Abstract A fault-based crustal deformation model with deep driven dislocation sources is applied to estimate long-term on-fault slip rates and off-fault moment rate distribution in the western United States (WUS) for the 2023 update to the National Seismic Hazard Model (NSHM). This model uses the method of Zeng and Shen (2017) to invert for slip rate and strain-rate parameters based on inputs from Global Positioning System (GPS) velocities and geologic slip-rate constraints. The model connects adjacent major fault segments in California and the Cascadia subduction zone to form blocks that extend to the boundaries of the study area. Faults within the blocks are obtained from the NSHM geologic fault section database.

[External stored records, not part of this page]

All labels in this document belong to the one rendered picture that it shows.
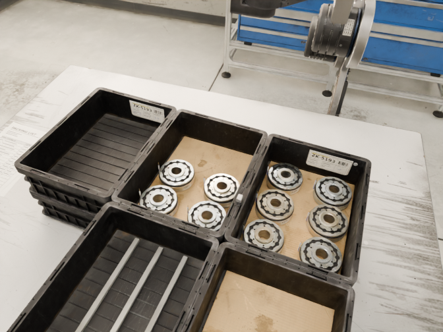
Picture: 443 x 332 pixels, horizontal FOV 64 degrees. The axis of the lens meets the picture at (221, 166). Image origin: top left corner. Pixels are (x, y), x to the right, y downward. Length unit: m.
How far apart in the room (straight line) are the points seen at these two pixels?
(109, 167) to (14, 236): 0.34
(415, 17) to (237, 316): 2.29
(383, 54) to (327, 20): 1.70
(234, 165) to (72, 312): 0.59
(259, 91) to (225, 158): 1.80
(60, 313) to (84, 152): 0.51
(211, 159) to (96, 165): 0.35
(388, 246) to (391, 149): 0.45
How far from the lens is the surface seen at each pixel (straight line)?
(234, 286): 0.88
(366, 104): 2.99
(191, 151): 1.14
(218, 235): 0.83
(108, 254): 0.95
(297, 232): 0.98
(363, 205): 0.96
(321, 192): 1.04
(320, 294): 0.86
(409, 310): 1.13
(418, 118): 3.04
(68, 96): 1.69
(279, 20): 2.73
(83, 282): 0.93
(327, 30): 1.14
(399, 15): 2.72
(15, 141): 1.54
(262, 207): 0.97
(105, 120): 1.30
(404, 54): 2.84
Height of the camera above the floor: 1.63
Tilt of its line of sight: 47 degrees down
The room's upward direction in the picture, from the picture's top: 3 degrees clockwise
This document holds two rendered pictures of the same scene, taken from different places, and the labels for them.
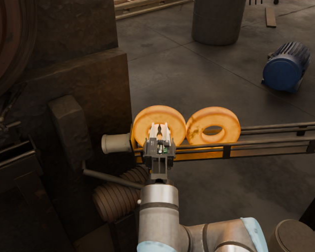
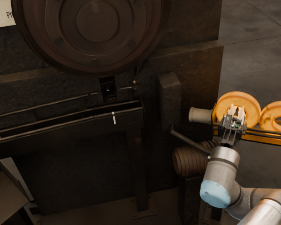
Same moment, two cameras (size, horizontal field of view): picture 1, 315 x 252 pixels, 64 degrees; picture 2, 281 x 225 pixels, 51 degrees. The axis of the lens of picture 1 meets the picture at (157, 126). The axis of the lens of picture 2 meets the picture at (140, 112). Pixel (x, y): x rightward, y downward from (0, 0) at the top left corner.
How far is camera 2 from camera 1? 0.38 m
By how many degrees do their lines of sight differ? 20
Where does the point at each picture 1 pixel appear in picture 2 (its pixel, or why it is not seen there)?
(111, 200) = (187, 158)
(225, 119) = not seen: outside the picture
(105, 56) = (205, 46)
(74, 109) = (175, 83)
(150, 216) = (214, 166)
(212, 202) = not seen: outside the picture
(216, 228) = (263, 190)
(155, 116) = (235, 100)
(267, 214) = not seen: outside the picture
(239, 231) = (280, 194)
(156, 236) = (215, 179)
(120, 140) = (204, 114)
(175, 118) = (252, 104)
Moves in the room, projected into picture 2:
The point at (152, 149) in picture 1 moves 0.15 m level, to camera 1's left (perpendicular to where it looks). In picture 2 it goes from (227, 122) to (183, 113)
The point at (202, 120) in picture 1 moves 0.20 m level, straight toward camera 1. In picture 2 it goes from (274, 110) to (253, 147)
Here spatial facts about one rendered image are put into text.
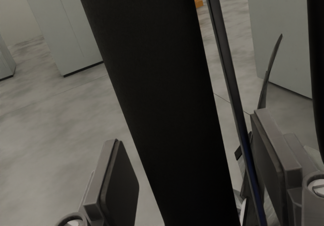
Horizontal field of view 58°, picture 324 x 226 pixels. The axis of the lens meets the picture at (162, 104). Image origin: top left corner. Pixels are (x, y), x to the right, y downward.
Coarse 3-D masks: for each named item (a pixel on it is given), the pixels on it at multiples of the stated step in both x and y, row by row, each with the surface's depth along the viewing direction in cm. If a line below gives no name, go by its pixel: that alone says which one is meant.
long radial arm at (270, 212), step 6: (240, 162) 69; (240, 168) 68; (264, 198) 55; (264, 204) 54; (270, 204) 53; (270, 210) 52; (270, 216) 52; (276, 216) 50; (270, 222) 51; (276, 222) 50
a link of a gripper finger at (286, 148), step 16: (256, 112) 12; (256, 128) 11; (272, 128) 11; (256, 144) 12; (272, 144) 10; (288, 144) 10; (256, 160) 13; (272, 160) 10; (288, 160) 9; (304, 160) 10; (272, 176) 10; (288, 176) 9; (304, 176) 9; (272, 192) 11; (288, 192) 9; (288, 208) 10; (288, 224) 10
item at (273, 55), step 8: (280, 40) 38; (272, 56) 39; (272, 64) 38; (264, 80) 42; (264, 88) 38; (264, 96) 40; (264, 104) 45; (256, 168) 42; (248, 184) 38; (264, 184) 46; (248, 192) 38; (264, 192) 46
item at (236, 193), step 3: (234, 189) 65; (234, 192) 63; (237, 192) 64; (240, 192) 65; (234, 195) 63; (237, 195) 62; (237, 198) 61; (240, 198) 62; (237, 201) 61; (240, 201) 60; (240, 204) 59; (240, 207) 59; (240, 213) 58
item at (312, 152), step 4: (304, 148) 61; (308, 148) 60; (312, 148) 61; (308, 152) 59; (312, 152) 59; (316, 152) 60; (312, 156) 58; (316, 156) 59; (320, 156) 59; (312, 160) 57; (316, 160) 57; (320, 160) 58; (316, 164) 56; (320, 164) 56; (320, 168) 55
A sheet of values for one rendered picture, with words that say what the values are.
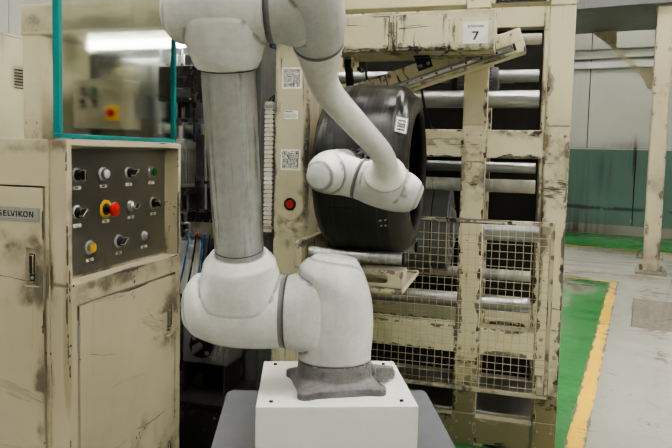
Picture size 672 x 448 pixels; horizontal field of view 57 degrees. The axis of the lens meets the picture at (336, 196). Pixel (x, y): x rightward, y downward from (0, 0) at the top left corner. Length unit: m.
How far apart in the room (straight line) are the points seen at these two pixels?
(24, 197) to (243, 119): 0.76
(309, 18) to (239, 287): 0.53
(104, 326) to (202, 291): 0.60
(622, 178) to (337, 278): 10.10
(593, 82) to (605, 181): 1.67
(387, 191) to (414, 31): 1.06
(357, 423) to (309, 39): 0.72
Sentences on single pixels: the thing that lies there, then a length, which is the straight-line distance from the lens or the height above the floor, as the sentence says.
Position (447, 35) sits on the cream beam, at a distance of 2.40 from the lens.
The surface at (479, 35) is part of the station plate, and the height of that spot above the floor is 1.69.
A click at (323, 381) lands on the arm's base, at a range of 1.29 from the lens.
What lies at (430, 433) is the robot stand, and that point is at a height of 0.65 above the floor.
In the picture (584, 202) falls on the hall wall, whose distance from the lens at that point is 11.26.
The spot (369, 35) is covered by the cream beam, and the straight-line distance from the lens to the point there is 2.45.
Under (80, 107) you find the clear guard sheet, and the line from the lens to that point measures 1.75.
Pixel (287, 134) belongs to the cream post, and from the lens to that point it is 2.23.
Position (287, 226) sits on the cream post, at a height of 0.98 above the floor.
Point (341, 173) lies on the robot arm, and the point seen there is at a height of 1.20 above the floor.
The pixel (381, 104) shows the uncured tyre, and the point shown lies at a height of 1.41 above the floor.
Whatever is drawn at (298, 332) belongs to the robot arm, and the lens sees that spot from 1.27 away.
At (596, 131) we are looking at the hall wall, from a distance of 11.30.
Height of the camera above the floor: 1.25
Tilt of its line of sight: 4 degrees down
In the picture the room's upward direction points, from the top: 1 degrees clockwise
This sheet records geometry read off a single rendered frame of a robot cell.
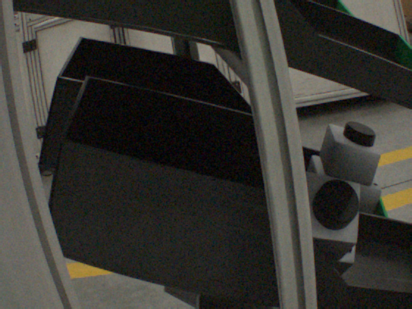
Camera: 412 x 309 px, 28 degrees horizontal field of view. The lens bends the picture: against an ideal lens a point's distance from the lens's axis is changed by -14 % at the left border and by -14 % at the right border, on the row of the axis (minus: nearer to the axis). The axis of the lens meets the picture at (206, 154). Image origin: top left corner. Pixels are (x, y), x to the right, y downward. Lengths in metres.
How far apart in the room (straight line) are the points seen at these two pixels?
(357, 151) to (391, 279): 0.14
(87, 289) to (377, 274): 2.71
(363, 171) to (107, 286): 2.61
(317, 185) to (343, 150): 0.17
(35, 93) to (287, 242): 3.92
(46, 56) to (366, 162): 3.69
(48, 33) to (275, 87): 3.87
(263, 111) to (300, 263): 0.09
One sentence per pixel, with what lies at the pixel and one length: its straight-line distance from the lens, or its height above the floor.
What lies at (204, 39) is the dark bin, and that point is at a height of 1.41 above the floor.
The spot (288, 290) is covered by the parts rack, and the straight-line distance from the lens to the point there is 0.51.
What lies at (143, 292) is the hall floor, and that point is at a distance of 3.21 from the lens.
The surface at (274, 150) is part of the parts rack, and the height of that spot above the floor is 1.36.
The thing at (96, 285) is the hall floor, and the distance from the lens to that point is 3.32.
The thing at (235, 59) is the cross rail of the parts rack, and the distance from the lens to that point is 0.52.
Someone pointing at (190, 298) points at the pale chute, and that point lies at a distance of 0.72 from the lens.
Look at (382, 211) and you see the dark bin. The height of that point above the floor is 1.21.
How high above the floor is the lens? 1.53
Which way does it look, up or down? 21 degrees down
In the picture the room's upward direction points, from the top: 11 degrees counter-clockwise
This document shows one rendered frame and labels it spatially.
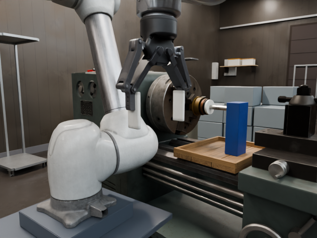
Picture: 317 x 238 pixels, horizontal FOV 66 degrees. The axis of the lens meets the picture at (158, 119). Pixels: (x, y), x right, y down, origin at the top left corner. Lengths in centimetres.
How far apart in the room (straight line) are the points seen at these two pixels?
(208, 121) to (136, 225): 289
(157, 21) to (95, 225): 56
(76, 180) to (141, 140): 25
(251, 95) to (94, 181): 280
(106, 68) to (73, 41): 426
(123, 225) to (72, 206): 17
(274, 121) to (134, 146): 263
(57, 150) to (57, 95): 416
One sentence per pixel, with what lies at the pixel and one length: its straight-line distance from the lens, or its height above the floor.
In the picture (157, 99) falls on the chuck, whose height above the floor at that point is 111.
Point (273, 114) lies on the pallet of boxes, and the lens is 329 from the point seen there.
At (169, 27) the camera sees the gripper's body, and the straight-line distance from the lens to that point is 49.
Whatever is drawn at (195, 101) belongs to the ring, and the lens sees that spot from 117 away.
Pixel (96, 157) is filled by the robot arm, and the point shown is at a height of 97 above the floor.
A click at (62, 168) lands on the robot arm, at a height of 95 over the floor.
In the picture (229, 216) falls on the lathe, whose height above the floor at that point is 54.
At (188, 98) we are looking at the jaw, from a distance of 117.
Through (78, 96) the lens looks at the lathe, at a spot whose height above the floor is 111.
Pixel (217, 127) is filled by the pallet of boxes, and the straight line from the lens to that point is 354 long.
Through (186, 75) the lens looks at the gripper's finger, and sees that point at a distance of 56.
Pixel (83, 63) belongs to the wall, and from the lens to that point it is 524.
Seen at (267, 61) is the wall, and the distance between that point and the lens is 1022.
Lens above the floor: 119
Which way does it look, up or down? 8 degrees down
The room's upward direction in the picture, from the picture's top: straight up
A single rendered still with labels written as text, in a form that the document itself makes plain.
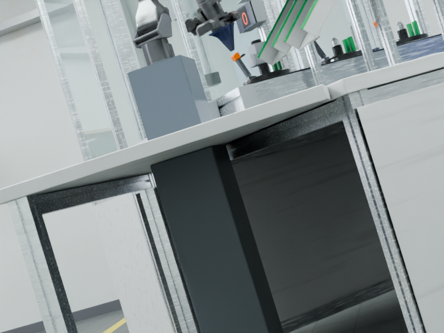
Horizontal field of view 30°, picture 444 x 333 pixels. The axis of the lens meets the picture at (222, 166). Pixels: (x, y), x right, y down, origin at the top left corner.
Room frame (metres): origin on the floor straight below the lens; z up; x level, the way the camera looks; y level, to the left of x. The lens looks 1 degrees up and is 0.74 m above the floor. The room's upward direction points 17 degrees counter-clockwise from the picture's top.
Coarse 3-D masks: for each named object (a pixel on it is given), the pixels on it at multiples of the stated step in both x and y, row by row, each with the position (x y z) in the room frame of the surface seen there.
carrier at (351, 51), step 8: (352, 32) 2.40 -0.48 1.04; (336, 40) 2.44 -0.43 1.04; (344, 40) 2.47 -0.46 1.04; (352, 40) 2.45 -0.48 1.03; (336, 48) 2.43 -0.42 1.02; (344, 48) 2.48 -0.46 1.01; (352, 48) 2.44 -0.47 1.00; (384, 48) 2.37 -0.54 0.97; (336, 56) 2.38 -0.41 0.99; (344, 56) 2.38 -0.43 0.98; (352, 56) 2.32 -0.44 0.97
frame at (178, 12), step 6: (174, 0) 3.08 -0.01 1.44; (174, 6) 3.10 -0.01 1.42; (174, 12) 3.11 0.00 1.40; (180, 12) 3.09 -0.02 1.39; (180, 18) 3.08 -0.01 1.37; (180, 24) 3.09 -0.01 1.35; (180, 30) 3.11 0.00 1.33; (186, 30) 3.09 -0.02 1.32; (186, 36) 3.08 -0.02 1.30; (186, 42) 3.09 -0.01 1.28; (186, 48) 3.10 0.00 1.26; (192, 54) 3.08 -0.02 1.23; (204, 90) 3.09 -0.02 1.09
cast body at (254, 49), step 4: (256, 40) 2.33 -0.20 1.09; (260, 40) 2.34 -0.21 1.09; (252, 44) 2.32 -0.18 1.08; (256, 44) 2.32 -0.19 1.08; (260, 44) 2.32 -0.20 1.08; (248, 48) 2.35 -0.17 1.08; (252, 48) 2.33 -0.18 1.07; (256, 48) 2.32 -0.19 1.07; (260, 48) 2.32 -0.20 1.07; (252, 52) 2.34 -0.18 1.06; (256, 52) 2.32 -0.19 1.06; (252, 56) 2.32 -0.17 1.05; (256, 56) 2.31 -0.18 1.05; (248, 60) 2.34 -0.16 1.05; (252, 60) 2.32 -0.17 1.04; (256, 60) 2.31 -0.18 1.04; (260, 60) 2.32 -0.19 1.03; (252, 64) 2.33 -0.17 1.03; (256, 64) 2.31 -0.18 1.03
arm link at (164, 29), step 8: (168, 16) 2.05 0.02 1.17; (160, 24) 2.01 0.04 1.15; (168, 24) 2.04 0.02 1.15; (136, 32) 2.06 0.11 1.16; (152, 32) 2.01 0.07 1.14; (160, 32) 2.00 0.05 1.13; (168, 32) 2.03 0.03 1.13; (136, 40) 2.04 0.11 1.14; (144, 40) 2.08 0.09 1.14; (152, 40) 2.02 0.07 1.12
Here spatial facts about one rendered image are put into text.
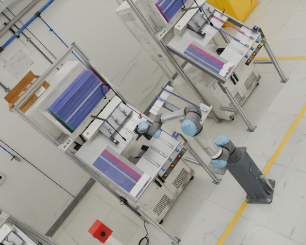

The model slip rates are determined using a least-squares inversion with a normalized chi-square of 6.6. I also apply a time-dependent correction called “ghost transient” effect to account for the viscoelastic responses from large historic earthquakes along the San Andreas fault and Cascadia subduction zone. Major discrepancies between model slip rates and geologic slip rates along the San Andreas fault, for example, from the Cholame to the Mojave and San Bernardino segments of the San Andreas, are well reduced after the ghost transient correction is applied to GPS velocities. The off-fault moment rate distribution is consistent with regional tectonics and seismicity patterns with a total rate of 1.6×1019  N·m/yr for the WUS.